Imperial Brands suffers from new vaping regulations

Davidoff and JPS cigarette-maker Imperial Brands has revealed that sales of its vape products took a severe hit due to a series of regulator crackdowns on vaping in the US.

Bosses said sales in the Next Generation Products (NGP) division in its Americas market fell 26.5% to £111 million, compared with tobacco revenues of £2.36 billion – up 12.6%.

It comes less than a month after the company unveiled a profit warning.

Imperial Tobacco Group
Imperial Tobacco Group

By comparison, Europeans continued to snap up vapes, including Imperial’s blu and Von Erl, in record numbers, helping NGP sales jump to £131 million from just £32 million a year ago, although this was slower than expected.

Earlier this year, US President Donald Trump said he would crack down on flavoured e-cigarettes and tighten regulations on vaping products.

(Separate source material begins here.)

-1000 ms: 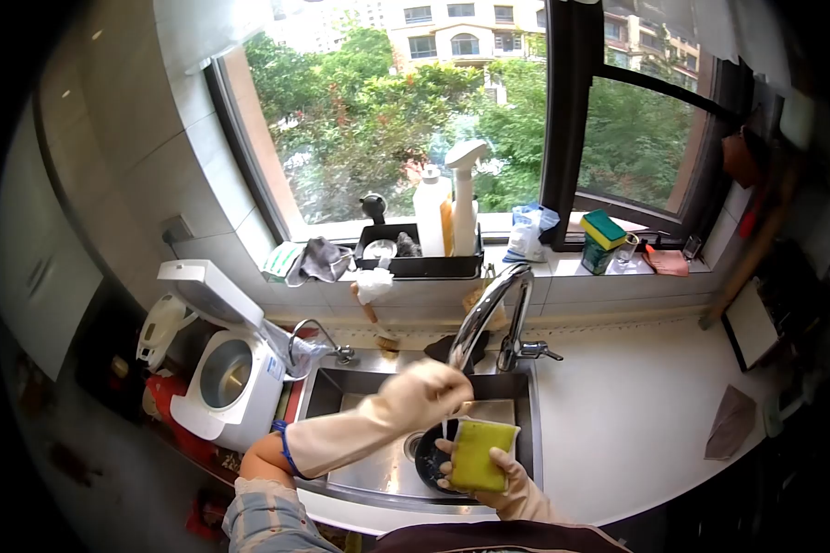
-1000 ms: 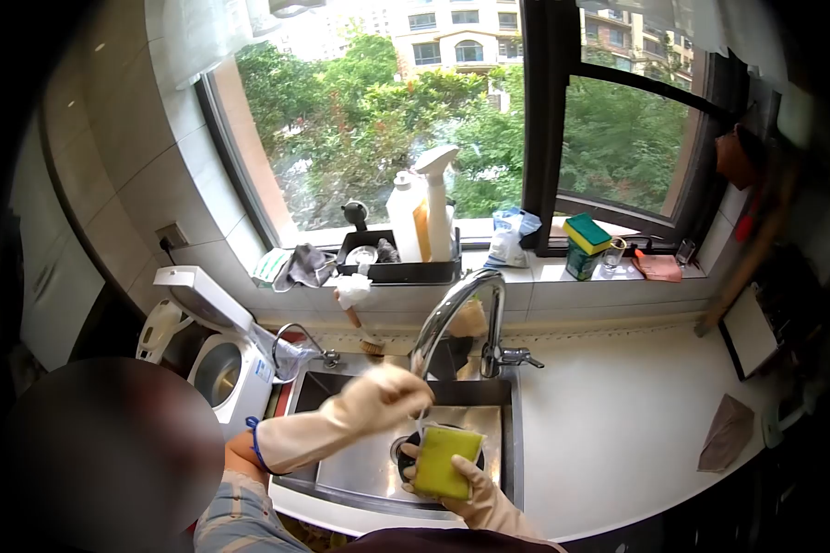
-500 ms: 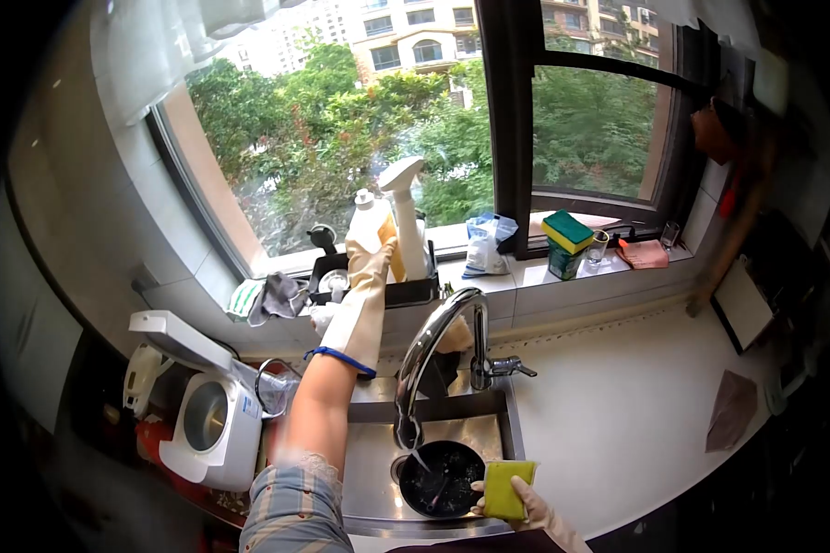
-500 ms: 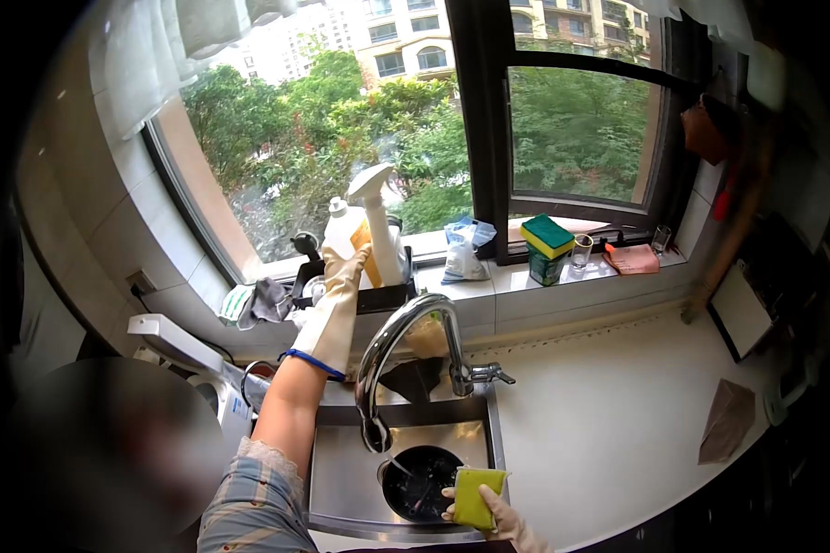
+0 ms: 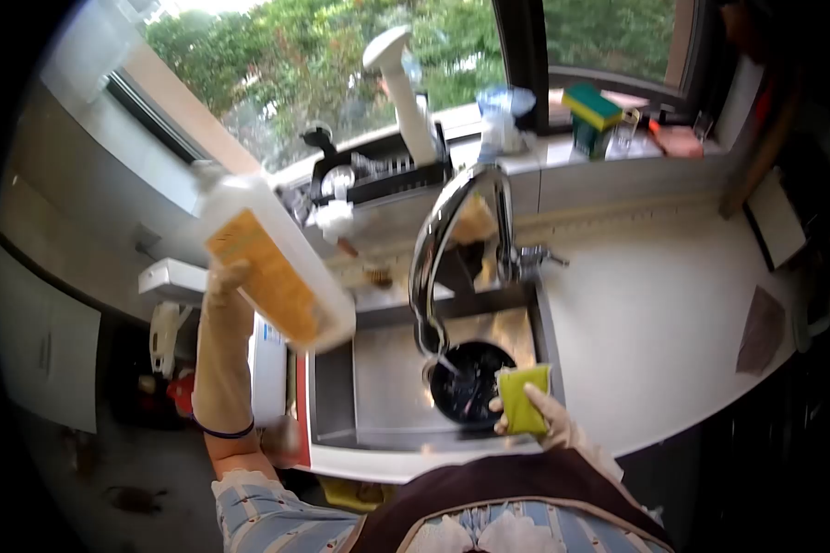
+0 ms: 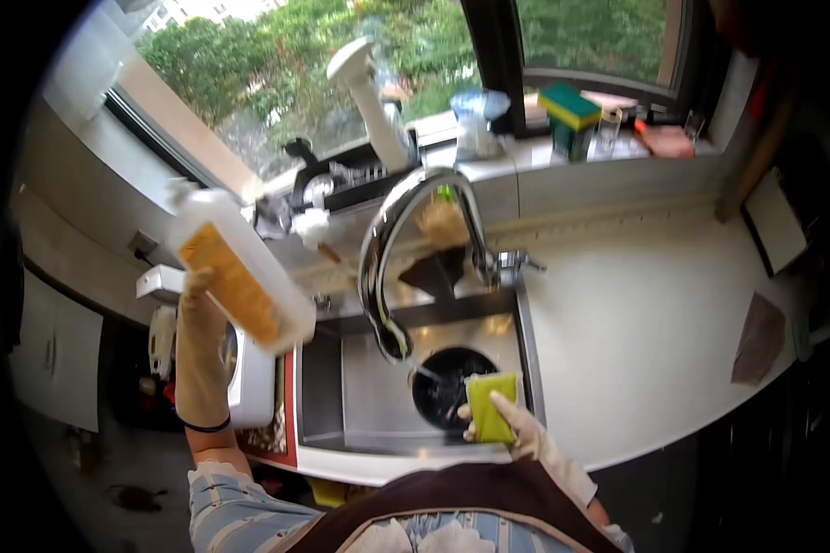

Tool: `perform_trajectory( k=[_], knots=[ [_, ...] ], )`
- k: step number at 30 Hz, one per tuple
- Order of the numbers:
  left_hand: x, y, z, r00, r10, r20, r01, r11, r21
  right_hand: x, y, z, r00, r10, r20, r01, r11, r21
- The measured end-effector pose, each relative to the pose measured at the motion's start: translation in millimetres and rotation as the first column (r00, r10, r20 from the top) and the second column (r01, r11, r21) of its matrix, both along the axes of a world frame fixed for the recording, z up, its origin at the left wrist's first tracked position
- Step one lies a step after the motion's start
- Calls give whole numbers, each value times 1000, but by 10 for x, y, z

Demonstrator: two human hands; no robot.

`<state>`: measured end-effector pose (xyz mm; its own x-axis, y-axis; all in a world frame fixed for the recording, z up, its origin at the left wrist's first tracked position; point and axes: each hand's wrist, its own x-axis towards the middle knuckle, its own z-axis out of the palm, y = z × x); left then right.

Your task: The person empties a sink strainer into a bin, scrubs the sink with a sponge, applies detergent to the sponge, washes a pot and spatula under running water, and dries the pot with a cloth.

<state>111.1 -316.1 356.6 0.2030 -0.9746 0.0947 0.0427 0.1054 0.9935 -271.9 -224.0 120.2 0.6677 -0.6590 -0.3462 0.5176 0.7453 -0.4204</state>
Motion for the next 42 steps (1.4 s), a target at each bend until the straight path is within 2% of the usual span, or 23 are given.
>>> perform_trajectory(
  k=[1,2,3,4,5,6,7,9,11,14,15,16,17,19,22,23,25,26,27,29,33,35,42],
  knots=[
    [112,212,-180,992,-61,-106,90,952,293,37,41,-68,999,16,-35,-17,1000,-24],
    [181,457,-374,970,-79,-229,196,812,550,68,97,-109,998,7,-63,-9,1000,-19],
    [-27,683,-696,986,113,-120,42,533,845,99,121,-140,996,-3,-90,1,1000,-25],
    [21,917,-1242,894,185,-409,380,173,909,125,165,-89,993,-11,-118,11,1000,0],
    [131,1190,-1924,757,353,-550,608,-73,790,133,209,-10,989,-15,-146,18,1000,18],
    [111,1457,-2297,709,413,-572,656,-88,749,129,252,33,985,-6,-173,12,999,33],
    [165,1666,-2662,514,451,-730,826,-31,563,130,302,-7,983,0,-184,8,999,41],
    [-121,1583,-2267,650,408,-640,692,30,722,104,400,-120,985,-12,-172,19,999,36],
    [-395,1336,-1597,488,467,-737,772,164,614,66,477,-145,978,-12,-206,20,999,40],
    [-439,1390,-1620,514,418,-749,787,116,605,24,530,-169,962,21,-271,-9,999,48],
    [-402,1449,-1839,655,399,-641,691,26,722,25,524,-174,950,35,-309,-34,999,9],
    [-414,1553,-1981,647,394,-653,715,-13,699,33,501,-305,934,94,-343,-90,996,26],
    [-546,1565,-1887,693,387,-608,660,-4,751,51,473,-280,939,75,-337,-72,997,23],
    [-988,1423,-1082,778,377,-503,519,67,852,42,472,-160,916,126,-382,-122,992,35],
    [-877,1483,-1268,543,418,-729,815,-54,576,126,397,-110,941,191,-281,-180,982,63],
    [-986,1482,-1139,630,375,-680,748,-56,662,199,368,-198,944,219,-246,-202,975,92],
    [-997,1538,-1250,555,330,-763,816,-41,576,287,347,-249,947,232,-223,-220,972,79],
    [-997,1545,-1300,563,255,-786,820,-53,570,313,344,-277,944,253,-211,-246,967,60],
    [-996,1570,-1312,568,258,-782,817,-61,573,330,342,-317,946,251,-205,-242,968,67],
    [-1040,1584,-1284,690,73,-720,724,-44,688,354,330,-416,936,305,-177,-293,952,90],
    [-1129,1598,-1187,748,4,-664,664,-6,748,305,349,-323,957,264,-119,-265,964,2],
    [-1119,1584,-1156,767,-177,-617,624,-21,781,331,354,-445,959,259,-116,-258,966,20],
    [-1134,1520,-1114,753,-266,-602,618,-30,786,327,356,-536,966,244,-83,-244,970,17]
  ],
)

Any future fruit-flavoured e-cigarettes may need approval from the Food and Drug Administration, in an attempt to make them less attractive to young consumers.

Imperial revealed that the regulatory crackdown was announced just at it was ramping up marketing efforts in the country.

The company said: “The situation was compounded in the USA, where an increasingly volatile regulatory environment coincided with a significant step-up in our retail engagement programmes, brand investment and consumer promotions. Although this activity delivered share gains, overall blu growth was below the level we had planned for.”

Bosses now plan to launch a political offensive to bring in stricter regulations around vaping, as they try to squeeze unscrupulous rivals.

In the UK, there has been criticism by campaigners that advertising and labelling of vape products could be aimed at children and suggestions have been made that packaging could change in the sector.

Overall, Imperial sales hit £31.6 billion, up from £30 billion, and pre-tax profits fell 7% from £1.82 billion to £1.69 billion in the year to September 30.

Operating profits were down 8.7%, with bosses attributing this to a £525 million hit to its “goodwill” related to selling off its premium cigar division, a £139 million knock from Russian excise tax and a writedown of £129 million on the value of its Von Erl vaping product.

To tackle the heavy hits, the company previously announced that it would reduce investment in NGP categories.

Tobacco volumes fell 4.4%, but revenues grew 2.7% to £7.7 billion and total NGP sales rose 48% to £285 million – although this was below expectations.

On Europe, the company said: “In the UK and France, the evolution of the vapour category towards closed system devices has been slower than we initially expected, with open system devices and price promotions impacting the development of the category.”

Bosses also said their planning for Brexit on October 31 had revealed that a no-deal Brexit would cost the business £100 million in tax restructuring.

Chief executive Alison Cooper, who announced she would be leaving the business, said: “We have taken the learnings from this year to reset our NGP investment plans for 2020, prioritising the markets and categories with the highest potential for sustainable, profitable growth. We will scale up investment as the visibility on returns and regulatory uncertainties improves.

“Our priority going forward is to optimise the profit and cash generation from our tobacco assets, while improving growth in NGP with greater discipline and a more tightly focused business model that will create long-term value for shareholders.”